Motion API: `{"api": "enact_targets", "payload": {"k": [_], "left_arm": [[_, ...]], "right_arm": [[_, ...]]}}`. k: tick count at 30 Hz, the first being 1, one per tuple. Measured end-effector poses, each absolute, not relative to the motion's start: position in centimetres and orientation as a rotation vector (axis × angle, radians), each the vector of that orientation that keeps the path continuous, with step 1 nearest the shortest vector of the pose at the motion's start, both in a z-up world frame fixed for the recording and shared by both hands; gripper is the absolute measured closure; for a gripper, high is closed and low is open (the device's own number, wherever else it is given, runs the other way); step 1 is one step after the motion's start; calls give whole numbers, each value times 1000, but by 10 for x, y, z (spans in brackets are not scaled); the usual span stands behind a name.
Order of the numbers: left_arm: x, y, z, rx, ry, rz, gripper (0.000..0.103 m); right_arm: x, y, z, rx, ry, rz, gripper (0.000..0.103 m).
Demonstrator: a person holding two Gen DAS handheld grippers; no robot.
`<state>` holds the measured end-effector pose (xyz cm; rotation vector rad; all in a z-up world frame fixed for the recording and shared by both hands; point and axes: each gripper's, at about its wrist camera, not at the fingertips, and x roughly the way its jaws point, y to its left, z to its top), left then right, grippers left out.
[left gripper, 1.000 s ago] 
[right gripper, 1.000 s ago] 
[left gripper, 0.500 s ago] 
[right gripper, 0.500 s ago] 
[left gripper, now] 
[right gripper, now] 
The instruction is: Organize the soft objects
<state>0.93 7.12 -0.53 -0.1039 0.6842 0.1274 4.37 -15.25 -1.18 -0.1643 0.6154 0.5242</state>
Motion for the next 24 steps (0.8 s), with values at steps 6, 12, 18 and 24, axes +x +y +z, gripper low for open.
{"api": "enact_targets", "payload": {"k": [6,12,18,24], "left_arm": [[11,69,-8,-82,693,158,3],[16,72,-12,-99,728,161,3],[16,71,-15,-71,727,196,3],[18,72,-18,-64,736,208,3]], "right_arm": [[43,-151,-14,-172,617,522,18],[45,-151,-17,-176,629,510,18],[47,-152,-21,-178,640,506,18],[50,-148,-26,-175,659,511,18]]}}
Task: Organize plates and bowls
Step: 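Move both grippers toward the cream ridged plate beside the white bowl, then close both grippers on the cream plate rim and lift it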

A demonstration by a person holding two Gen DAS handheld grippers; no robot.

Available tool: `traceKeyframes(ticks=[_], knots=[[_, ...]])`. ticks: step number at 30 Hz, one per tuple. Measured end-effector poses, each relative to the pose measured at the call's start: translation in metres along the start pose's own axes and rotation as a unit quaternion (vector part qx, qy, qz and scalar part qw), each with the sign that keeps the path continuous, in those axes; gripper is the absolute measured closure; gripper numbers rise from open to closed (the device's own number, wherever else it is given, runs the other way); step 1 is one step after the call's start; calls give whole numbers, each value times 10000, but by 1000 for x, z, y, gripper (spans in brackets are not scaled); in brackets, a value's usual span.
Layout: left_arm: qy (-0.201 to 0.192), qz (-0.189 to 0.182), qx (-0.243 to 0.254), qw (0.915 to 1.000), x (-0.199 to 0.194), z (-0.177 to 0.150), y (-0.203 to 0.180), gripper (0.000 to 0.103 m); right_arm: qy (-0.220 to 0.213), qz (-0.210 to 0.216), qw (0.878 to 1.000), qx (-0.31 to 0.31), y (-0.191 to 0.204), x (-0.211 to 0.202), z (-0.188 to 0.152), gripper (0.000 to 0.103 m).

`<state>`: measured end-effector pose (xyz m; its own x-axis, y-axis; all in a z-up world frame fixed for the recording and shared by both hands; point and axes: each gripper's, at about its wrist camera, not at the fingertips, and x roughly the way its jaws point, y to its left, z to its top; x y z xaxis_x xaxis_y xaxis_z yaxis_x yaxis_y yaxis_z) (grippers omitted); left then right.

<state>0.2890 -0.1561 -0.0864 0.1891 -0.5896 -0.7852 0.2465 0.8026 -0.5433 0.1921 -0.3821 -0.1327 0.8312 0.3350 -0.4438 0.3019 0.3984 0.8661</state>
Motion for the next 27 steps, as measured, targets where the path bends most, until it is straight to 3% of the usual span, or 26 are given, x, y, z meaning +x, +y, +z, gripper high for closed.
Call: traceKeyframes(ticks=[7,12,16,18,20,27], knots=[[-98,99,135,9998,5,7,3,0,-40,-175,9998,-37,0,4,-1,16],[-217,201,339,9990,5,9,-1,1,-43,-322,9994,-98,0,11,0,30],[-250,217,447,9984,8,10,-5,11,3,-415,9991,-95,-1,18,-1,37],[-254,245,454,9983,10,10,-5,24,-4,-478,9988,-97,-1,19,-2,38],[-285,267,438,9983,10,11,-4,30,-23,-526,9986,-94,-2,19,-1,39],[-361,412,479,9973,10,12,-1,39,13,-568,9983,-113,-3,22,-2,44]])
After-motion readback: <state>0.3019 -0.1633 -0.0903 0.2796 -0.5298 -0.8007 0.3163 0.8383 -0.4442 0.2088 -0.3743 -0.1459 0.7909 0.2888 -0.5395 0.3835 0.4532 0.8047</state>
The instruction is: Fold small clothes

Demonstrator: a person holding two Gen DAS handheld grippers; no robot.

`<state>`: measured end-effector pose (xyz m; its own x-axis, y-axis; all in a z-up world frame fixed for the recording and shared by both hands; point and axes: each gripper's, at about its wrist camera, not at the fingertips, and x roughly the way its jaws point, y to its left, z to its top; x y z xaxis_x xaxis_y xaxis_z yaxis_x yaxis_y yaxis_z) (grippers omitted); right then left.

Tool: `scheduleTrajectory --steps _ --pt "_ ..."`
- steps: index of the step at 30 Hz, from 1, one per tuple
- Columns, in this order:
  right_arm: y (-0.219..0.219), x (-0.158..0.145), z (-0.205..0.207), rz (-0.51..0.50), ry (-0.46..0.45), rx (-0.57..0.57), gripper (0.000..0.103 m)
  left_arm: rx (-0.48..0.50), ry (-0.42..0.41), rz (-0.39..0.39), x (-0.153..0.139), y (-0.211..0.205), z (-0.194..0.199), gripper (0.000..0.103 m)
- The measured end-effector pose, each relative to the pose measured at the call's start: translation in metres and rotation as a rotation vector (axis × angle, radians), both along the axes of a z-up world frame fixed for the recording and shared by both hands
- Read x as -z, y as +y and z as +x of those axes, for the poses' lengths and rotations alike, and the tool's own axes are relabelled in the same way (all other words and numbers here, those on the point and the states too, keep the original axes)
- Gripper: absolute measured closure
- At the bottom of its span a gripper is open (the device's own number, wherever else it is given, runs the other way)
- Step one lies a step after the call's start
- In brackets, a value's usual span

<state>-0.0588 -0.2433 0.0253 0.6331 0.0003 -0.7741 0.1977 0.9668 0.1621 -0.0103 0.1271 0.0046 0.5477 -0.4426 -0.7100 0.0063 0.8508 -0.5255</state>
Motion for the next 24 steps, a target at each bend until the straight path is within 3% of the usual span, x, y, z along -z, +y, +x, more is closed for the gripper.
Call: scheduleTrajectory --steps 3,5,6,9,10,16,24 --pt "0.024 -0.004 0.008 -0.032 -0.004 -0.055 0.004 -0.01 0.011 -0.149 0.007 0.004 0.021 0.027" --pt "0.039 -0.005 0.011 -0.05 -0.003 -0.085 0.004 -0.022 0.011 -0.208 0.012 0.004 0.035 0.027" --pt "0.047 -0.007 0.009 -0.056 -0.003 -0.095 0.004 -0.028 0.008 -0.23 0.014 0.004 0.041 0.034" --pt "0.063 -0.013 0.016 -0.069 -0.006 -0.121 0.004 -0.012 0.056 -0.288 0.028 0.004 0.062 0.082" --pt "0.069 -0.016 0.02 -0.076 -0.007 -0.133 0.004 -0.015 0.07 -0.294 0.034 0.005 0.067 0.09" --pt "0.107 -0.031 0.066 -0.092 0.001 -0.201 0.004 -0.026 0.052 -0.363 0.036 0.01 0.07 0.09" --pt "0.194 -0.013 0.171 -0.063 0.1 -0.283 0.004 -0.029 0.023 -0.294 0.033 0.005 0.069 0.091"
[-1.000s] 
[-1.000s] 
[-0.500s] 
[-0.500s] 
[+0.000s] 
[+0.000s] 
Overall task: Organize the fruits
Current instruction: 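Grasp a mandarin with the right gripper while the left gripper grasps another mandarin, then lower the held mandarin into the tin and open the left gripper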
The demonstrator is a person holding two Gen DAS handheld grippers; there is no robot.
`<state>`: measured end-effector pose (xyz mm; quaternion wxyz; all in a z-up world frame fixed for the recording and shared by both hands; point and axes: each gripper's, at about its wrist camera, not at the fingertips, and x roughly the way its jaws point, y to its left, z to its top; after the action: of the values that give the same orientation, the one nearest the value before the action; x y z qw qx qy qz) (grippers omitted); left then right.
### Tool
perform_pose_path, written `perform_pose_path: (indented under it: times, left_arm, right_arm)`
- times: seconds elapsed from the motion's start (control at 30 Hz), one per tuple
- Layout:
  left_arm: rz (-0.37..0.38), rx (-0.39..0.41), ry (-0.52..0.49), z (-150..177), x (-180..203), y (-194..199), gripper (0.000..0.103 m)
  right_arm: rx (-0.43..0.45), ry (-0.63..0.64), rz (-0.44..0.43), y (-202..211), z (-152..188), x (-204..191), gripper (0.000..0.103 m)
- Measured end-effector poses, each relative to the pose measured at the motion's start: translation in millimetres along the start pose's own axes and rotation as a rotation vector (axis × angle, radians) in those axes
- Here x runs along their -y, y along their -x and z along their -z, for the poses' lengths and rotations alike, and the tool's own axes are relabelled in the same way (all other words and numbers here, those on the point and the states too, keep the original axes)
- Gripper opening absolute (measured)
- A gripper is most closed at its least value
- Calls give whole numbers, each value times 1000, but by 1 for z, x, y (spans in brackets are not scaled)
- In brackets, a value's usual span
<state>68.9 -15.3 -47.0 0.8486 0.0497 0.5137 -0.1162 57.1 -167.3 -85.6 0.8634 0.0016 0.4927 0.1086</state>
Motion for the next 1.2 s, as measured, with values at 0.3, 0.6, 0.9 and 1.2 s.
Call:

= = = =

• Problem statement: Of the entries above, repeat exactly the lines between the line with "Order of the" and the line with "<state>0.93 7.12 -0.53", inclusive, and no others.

• Solution to this exercise:
Order of the numbers: left_arm: x, y, z, rx, ry, rz, gripper (0.000..0.103 m); right_arm: x, y, z, rx, ry, rz, gripper (0.000..0.103 m).
Demonstrator: a person holding two Gen DAS handheld grippers; no robot.
`<state>` holds the measured end-effector pose (xyz cm; rotation vector rad; all in a z-up world frame fixed for the recording and shared by both hands; point and axes: each gripper's, at about its wrist camera, not at the fingertips, and x roughly the way its jaws point, y to its left, z to its top), left then right, grippers left out.
[left gripper, 1.000 s ago] 
[right gripper, 1.000 s ago] 
[left gripper, 0.500 s ago] 
[right gripper, 0.500 s ago] 
[left gripper, now] 
[right gripper, now] 
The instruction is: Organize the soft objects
<state>0.93 7.12 -0.53 -0.1039 0.6842 0.1274 4.37 -15.25 -1.18 -0.1643 0.6154 0.5242</state>

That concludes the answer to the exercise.